> **Task goal**
Work through the records below and copy every line that includes "small".

Start of Block

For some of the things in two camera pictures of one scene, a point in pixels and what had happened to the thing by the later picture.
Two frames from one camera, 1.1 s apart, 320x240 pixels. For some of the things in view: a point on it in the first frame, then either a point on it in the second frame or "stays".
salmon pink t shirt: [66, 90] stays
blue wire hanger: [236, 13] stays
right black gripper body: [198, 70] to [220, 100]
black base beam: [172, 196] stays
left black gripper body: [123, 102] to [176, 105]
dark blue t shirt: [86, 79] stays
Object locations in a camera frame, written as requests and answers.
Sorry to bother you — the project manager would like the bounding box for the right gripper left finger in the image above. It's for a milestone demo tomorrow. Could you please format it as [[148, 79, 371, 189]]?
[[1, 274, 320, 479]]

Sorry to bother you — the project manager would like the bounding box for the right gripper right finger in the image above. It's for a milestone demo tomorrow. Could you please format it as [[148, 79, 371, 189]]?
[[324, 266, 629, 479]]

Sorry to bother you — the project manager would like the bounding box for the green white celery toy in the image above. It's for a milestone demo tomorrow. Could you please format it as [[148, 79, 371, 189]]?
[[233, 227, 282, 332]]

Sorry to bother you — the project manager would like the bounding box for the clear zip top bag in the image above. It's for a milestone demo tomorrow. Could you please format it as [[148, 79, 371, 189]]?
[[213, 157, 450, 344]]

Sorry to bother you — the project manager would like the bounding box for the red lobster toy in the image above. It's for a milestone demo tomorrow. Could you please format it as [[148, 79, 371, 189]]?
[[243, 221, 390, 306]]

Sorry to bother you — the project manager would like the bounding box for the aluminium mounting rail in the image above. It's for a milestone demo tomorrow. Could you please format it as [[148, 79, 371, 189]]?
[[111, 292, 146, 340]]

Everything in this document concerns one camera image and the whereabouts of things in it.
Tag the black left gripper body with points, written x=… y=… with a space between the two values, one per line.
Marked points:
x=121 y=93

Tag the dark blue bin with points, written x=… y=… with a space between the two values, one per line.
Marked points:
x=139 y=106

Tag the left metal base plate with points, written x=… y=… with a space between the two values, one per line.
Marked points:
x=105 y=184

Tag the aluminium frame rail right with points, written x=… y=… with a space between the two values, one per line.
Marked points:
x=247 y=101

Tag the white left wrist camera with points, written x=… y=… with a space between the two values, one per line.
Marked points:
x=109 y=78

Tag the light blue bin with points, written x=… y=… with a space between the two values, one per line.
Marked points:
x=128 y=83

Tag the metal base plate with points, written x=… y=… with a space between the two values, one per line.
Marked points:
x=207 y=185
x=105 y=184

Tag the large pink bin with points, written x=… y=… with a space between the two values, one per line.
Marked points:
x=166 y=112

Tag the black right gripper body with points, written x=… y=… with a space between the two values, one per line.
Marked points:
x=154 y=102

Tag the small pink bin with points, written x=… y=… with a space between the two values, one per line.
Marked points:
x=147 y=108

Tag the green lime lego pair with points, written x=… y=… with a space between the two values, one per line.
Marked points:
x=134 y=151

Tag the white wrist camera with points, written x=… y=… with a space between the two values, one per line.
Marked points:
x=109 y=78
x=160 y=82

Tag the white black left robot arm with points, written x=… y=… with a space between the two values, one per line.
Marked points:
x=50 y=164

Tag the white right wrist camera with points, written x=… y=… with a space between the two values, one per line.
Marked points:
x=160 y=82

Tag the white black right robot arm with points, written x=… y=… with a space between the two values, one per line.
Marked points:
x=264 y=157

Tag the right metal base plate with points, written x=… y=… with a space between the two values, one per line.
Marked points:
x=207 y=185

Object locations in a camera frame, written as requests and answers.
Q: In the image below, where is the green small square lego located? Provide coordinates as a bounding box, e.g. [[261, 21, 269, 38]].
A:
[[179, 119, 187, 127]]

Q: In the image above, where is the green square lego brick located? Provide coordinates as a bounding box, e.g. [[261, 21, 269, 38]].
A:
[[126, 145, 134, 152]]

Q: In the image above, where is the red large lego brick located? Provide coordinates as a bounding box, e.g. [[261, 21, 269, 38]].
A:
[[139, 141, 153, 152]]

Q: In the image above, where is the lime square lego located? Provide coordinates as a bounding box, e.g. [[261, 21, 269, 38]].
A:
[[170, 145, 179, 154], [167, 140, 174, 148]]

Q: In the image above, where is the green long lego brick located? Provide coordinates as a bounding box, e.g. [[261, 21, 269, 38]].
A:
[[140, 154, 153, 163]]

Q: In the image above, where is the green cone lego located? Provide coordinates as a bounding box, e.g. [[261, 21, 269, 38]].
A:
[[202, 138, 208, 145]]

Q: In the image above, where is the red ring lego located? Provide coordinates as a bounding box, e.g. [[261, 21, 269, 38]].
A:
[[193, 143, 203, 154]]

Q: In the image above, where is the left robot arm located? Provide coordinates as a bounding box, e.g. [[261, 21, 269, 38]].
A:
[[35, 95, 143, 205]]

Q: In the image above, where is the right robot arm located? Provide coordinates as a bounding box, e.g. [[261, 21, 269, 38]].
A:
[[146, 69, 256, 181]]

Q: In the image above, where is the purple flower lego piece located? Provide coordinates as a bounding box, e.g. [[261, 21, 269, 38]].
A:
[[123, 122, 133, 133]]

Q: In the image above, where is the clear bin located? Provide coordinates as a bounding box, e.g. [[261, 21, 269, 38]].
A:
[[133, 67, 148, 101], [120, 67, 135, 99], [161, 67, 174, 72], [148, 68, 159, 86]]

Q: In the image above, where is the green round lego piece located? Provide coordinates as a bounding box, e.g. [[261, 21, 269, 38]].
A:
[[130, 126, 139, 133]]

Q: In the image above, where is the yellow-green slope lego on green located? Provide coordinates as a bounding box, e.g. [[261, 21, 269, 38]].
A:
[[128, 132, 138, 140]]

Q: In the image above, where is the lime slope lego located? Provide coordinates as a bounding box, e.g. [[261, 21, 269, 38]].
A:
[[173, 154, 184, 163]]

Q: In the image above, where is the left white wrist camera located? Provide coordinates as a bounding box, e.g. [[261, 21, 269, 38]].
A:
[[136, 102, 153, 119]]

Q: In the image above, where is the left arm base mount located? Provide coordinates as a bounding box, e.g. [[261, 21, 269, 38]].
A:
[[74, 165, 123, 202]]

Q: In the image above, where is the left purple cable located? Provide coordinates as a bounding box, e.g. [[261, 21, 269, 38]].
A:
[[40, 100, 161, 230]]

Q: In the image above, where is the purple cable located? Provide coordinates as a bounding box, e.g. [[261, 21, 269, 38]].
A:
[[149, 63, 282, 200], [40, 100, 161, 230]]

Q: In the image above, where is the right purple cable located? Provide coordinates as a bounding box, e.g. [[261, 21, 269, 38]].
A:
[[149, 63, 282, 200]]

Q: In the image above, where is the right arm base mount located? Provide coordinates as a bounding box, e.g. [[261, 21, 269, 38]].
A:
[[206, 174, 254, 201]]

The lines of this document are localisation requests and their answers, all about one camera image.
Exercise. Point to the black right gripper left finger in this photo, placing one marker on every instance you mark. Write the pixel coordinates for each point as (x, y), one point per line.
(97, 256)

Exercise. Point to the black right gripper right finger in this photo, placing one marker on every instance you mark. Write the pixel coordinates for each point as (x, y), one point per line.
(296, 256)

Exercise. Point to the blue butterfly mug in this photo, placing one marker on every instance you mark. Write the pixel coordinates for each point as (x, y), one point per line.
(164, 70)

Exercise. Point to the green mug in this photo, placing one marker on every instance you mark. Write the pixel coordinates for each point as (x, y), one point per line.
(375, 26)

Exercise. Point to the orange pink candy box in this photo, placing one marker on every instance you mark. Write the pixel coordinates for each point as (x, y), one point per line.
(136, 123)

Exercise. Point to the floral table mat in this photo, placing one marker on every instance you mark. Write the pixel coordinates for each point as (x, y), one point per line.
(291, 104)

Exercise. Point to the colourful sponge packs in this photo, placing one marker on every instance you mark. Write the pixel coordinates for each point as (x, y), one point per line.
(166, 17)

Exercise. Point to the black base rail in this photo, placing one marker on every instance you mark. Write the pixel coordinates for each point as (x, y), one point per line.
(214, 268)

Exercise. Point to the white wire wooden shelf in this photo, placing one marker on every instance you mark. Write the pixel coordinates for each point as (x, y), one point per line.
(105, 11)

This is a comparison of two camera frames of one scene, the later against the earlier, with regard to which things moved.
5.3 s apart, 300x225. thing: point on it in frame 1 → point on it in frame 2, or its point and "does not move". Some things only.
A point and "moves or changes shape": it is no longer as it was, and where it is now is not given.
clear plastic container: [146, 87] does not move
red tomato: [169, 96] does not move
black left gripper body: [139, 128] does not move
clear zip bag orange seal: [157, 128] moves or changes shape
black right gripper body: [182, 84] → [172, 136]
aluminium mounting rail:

End of Block

> **Answer for the task**
Tag the small pink bin with points, written x=… y=… with a space between the two values, one per line.
Q: In the image below, where is the green small square lego located? Provide coordinates as a bounding box, e.g. [[261, 21, 269, 38]].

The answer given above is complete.